▶ What to work on: Retype exactly the lines below, beginning with the first and ending with the line where "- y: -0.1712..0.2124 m" appears.

*** Provided data ***

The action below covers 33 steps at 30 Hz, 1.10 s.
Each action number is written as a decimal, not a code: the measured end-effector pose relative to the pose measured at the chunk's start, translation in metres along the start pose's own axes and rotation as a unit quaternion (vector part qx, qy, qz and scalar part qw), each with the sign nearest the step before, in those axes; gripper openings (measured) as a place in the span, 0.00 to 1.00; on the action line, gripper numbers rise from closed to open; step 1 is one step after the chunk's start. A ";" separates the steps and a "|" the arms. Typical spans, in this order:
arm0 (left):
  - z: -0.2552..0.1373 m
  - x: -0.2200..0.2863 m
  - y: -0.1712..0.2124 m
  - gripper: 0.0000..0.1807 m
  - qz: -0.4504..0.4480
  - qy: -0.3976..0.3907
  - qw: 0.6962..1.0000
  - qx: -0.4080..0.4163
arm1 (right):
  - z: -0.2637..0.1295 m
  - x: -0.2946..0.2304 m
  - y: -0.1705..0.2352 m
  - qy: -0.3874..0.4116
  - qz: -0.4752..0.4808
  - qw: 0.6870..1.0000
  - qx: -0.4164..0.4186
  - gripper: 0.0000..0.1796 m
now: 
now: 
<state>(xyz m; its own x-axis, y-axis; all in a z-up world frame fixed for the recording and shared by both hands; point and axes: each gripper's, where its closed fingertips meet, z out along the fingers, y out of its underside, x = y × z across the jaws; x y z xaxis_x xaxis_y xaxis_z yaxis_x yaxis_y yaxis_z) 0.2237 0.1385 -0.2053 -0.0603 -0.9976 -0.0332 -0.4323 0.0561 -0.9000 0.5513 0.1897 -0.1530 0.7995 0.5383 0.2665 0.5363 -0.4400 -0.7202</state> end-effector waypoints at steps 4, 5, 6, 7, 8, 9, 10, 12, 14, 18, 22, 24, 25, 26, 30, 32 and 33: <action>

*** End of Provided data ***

▶ Answer section:
The action below covers 33 steps at 30 Hz, 1.10 s.
Each action number is written as a decimal, not a code: the measured end-effector pose relative to the pose measured at the chunk's start, translation in metres along the start pose's own axes and rotation as a unit quaternion (vector part qx, qy, qz and scalar part qw), each with the sign nearest the step before, in those axes; gripper openings (measured) as a place in the span, 0.00 to 1.00; on the action line, gripper numbers rise from closed to open; step 1 is one step after the chunk's start. A ";" separates the steps and a "|" the arms. Typical spans, in this order:
arm0 (left):
  - z: -0.2552..0.1373 m
  - x: -0.2200..0.2863 m
  - y: -0.1712..0.2124 m

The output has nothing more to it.